## [What you need to do]
No record may be left out; print them all verbatim.

## [Material shown]
•••
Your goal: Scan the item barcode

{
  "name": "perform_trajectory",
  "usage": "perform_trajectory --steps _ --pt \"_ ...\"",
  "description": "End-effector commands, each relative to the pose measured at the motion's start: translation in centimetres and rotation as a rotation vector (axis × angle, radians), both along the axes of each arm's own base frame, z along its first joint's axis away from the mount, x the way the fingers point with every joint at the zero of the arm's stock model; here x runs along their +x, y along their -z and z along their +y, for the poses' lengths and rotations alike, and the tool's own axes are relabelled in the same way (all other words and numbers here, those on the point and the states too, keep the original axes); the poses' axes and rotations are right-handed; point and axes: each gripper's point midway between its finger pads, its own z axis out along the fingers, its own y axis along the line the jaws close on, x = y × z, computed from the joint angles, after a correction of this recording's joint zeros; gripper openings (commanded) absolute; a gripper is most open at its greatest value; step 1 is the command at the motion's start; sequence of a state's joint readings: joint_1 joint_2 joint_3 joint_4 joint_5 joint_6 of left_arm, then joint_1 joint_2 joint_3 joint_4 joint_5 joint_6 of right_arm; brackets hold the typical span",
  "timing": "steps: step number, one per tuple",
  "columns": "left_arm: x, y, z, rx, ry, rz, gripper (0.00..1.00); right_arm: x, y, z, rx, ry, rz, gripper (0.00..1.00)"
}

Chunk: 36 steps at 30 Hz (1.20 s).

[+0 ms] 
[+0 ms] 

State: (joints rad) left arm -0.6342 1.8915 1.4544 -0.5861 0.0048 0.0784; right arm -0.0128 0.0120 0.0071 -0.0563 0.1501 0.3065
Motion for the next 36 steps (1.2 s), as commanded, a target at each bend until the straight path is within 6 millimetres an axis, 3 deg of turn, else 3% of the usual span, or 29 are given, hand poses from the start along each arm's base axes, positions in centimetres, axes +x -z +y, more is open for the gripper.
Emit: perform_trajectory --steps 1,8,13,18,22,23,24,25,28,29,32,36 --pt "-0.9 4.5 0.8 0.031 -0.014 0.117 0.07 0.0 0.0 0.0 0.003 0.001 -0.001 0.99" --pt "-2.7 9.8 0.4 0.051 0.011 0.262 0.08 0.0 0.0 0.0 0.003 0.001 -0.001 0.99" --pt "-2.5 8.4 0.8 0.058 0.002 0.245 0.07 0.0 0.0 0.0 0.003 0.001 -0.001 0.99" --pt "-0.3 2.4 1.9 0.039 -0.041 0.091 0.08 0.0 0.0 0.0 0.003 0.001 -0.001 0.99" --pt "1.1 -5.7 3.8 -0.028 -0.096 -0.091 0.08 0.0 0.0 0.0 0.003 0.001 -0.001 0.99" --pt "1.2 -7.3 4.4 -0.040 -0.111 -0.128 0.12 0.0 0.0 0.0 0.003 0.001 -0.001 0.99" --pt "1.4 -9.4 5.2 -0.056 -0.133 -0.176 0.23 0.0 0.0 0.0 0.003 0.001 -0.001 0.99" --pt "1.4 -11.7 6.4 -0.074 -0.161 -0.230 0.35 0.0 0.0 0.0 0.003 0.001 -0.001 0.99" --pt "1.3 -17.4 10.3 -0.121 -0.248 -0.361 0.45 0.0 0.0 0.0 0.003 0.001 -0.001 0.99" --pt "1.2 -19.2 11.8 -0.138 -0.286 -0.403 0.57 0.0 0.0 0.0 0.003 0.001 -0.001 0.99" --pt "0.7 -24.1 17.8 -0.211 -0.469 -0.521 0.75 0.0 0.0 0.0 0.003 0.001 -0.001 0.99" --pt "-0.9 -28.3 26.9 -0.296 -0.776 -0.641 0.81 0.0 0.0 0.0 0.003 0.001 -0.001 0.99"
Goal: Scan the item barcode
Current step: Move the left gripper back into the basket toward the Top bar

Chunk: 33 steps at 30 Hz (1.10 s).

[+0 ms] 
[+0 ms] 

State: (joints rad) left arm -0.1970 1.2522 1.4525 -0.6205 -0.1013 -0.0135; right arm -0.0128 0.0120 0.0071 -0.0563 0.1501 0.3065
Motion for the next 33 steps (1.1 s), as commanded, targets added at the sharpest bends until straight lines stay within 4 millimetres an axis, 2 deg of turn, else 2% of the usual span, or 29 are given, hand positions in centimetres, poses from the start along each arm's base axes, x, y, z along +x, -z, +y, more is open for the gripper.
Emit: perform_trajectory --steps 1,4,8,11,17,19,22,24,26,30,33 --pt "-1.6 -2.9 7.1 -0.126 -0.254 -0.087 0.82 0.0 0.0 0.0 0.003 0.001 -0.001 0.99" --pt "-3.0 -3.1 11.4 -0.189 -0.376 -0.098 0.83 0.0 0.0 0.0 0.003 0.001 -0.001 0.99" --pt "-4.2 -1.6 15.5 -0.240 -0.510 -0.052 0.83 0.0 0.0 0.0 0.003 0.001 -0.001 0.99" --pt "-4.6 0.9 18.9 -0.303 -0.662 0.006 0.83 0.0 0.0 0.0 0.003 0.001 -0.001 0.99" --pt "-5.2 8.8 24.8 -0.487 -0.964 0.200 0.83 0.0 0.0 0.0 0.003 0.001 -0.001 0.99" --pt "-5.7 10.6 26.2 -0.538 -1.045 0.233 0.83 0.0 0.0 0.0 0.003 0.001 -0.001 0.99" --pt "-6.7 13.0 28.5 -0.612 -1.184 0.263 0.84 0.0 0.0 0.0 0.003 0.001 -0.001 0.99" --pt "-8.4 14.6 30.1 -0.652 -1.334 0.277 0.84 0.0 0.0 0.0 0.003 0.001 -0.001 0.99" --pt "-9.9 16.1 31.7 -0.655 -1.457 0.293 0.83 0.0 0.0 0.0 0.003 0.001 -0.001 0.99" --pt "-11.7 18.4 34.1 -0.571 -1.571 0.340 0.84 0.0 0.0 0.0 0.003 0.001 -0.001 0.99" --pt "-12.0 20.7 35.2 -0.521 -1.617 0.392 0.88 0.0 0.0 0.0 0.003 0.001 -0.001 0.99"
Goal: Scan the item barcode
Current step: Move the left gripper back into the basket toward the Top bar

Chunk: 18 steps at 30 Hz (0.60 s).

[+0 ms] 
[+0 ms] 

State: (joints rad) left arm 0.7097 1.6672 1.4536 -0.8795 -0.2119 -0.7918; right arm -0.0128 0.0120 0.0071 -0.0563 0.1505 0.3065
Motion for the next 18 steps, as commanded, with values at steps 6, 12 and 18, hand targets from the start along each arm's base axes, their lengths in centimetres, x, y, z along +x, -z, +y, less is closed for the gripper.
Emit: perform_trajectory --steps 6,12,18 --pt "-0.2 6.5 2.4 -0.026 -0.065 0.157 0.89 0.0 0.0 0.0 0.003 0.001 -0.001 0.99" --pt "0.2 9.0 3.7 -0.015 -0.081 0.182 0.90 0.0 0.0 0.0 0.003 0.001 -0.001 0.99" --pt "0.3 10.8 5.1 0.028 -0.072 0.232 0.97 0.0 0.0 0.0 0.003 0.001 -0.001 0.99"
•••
## [Finished exercise]
Your goal: Scan the item barcode

{
  "name": "perform_trajectory",
  "usage": "perform_trajectory --steps _ --pt \"_ ...\"",
  "description": "End-effector commands, each relative to the pose measured at the motion's start: translation in centimetres and rotation as a rotation vector (axis × angle, radians), both along the axes of each arm's own base frame, z along its first joint's axis away from the mount, x the way the fingers point with every joint at the zero of the arm's stock model; here x runs along their +x, y along their -z and z along their +y, for the poses' lengths and rotations alike, and the tool's own axes are relabelled in the same way (all other words and numbers here, those on the point and the states too, keep the original axes); the poses' axes and rotations are right-handed; point and axes: each gripper's point midway between its finger pads, its own z axis out along the fingers, its own y axis along the line the jaws close on, x = y × z, computed from the joint angles, after a correction of this recording's joint zeros; gripper openings (commanded) absolute; a gripper is most open at its greatest value; step 1 is the command at the motion's start; sequence of a state's joint readings: joint_1 joint_2 joint_3 joint_4 joint_5 joint_6 of left_arm, then joint_1 joint_2 joint_3 joint_4 joint_5 joint_6 of right_arm; brackets hold the typical span",
  "timing": "steps: step number, one per tuple",
  "columns": "left_arm: x, y, z, rx, ry, rz, gripper (0.00..1.00); right_arm: x, y, z, rx, ry, rz, gripper (0.00..1.00)"
}

Chunk: 36 steps at 30 Hz (1.20 s).

[+0 ms] 
[+0 ms] 

State: (joints rad) left arm -0.6342 1.8915 1.4544 -0.5861 0.0048 0.0784; right arm -0.0128 0.0120 0.0071 -0.0563 0.1501 0.3065
Motion for the next 36 steps (1.2 s), as commanded, a target at each bend until the straight path is within 6 millimetres an axis, 3 deg of turn, else 3% of the usual span, or 29 are given, hand poses from the start along each arm's base axes, positions in centimetres, axes +x -z +y, more is open for the gripper.
Emit: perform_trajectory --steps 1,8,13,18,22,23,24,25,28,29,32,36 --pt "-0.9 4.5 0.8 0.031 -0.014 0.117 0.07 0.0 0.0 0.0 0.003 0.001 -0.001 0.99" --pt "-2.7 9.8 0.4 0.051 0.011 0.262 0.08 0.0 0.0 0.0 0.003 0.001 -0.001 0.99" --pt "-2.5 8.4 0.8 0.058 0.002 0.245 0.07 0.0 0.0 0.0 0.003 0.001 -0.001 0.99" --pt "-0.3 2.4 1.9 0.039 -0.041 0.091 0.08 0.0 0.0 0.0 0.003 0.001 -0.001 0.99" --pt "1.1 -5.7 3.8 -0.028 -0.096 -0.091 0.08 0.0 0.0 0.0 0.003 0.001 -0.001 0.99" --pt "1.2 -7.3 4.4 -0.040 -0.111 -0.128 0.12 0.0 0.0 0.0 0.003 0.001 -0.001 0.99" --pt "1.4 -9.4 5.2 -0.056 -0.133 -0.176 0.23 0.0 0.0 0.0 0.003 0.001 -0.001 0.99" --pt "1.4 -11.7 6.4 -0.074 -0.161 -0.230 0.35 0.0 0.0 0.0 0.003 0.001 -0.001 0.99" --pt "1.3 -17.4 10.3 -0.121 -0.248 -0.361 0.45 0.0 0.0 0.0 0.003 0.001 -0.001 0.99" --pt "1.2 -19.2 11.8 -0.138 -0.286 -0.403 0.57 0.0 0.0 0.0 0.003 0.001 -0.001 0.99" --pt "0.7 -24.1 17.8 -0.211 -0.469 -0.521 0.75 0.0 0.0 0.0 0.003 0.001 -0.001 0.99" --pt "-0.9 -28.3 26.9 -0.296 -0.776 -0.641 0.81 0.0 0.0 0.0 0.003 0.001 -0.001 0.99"
Goal: Scan the item barcode
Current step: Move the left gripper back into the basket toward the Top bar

Chunk: 33 steps at 30 Hz (1.10 s).

[+0 ms] 
[+0 ms] 

State: (joints rad) left arm -0.1970 1.2522 1.4525 -0.6205 -0.1013 -0.0135; right arm -0.0128 0.0120 0.0071 -0.0563 0.1501 0.3065
Motion for the next 33 steps (1.1 s), as commanded, targets added at the sharpest bends until straight lines stay within 4 millimetres an axis, 2 deg of turn, else 2% of the usual span, or 29 are given, hand positions in centimetres, poses from the start along each arm's base axes, x, y, z along +x, -z, +y, more is open for the gripper.
Emit: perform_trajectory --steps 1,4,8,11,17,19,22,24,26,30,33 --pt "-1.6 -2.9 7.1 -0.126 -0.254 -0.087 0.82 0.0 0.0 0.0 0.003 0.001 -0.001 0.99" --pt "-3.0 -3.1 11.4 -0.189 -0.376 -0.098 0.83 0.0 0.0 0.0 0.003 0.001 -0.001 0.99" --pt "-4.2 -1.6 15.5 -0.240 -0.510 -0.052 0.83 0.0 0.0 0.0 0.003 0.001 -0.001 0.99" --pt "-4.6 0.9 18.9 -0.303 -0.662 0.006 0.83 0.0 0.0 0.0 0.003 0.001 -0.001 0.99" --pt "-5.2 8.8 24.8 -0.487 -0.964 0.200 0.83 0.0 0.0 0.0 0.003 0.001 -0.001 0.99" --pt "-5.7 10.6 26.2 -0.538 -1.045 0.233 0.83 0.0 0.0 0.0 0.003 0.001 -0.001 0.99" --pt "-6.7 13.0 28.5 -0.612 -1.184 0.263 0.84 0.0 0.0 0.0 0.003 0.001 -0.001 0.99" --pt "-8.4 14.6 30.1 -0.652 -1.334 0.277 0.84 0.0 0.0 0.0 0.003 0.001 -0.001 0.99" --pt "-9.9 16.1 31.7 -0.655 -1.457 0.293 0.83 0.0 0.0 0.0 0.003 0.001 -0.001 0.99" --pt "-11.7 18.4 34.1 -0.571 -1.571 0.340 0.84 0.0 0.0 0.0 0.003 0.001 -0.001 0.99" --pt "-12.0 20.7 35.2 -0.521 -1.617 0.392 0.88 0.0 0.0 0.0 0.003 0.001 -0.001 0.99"
Goal: Scan the item barcode
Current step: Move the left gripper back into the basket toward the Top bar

Chunk: 18 steps at 30 Hz (0.60 s).

[+0 ms] 
[+0 ms] 

State: (joints rad) left arm 0.7097 1.6672 1.4536 -0.8795 -0.2119 -0.7918; right arm -0.0128 0.0120 0.0071 -0.0563 0.1505 0.3065
Motion for the next 18 steps, as commanded, with values at steps 6, 12 and 18, hand targets from the start along each arm's base axes, their lengths in centimetres, x, y, z along +x, -z, +y, less is closed for the gripper.
Emit: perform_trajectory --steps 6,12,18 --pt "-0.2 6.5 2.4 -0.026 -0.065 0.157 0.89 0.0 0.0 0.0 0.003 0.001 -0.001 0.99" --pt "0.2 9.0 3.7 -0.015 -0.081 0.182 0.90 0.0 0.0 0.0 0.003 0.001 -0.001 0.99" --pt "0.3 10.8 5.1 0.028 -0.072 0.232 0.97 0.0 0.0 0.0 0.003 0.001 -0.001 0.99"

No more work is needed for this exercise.